If the residuals exhibit serial correlation, it proves the current topology is missing a critical time-dependent feature (e.g., an unmodeled daily seasonality or an auto-regressive tensor product). 

The `analyze_residuals` module computes the **Lag-1 Autocorrelation** ($\rho_1$) as a highly efficient computational proxy for the canonical Durbin-Watson ($DW$) statistic {cite:p}`durbin1950testing`. 

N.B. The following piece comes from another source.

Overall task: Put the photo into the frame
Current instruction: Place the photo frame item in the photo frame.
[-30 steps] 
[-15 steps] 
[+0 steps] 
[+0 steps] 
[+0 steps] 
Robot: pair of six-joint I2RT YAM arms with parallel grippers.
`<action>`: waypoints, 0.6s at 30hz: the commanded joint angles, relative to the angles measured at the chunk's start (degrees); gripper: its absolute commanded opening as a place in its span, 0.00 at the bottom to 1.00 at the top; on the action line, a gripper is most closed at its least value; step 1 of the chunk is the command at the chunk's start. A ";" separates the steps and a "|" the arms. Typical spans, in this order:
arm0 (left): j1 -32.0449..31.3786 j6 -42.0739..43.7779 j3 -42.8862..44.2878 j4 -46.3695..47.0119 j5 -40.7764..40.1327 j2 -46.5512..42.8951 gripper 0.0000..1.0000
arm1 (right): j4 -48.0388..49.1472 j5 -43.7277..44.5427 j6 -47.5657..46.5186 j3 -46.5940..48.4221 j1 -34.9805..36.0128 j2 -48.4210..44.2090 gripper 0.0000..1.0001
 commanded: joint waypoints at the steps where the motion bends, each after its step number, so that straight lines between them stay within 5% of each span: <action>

The classical $DW$ test evaluates:

$$DW = \frac{\sum_{t=2}^N (\epsilon_t - \epsilon_{t-1})^2}{\sum_{t=1}^N \epsilon_t^2}$$

Algebraically, this expands to:

$$DW \approx 2(1 - \rho_1)$$

By computing the simple Pearson correlation between $\epsilon_t$ and $\epsilon_{t-1}$:

$$\rho_1 = \frac{\text{Cov}(\epsilon_t, \epsilon_{t-1})}{\text{Var}(\epsilon_t)}$$

The orchestrator instantly evaluates the structural integrity of the time-domain. If $\rho_1 \gg 0$, the $DW$ statistic approaches $0$, signaling severe positive autocorrelation and triggering the `AutoTAM` knowledge graph to propose deeper temporal spline expansions.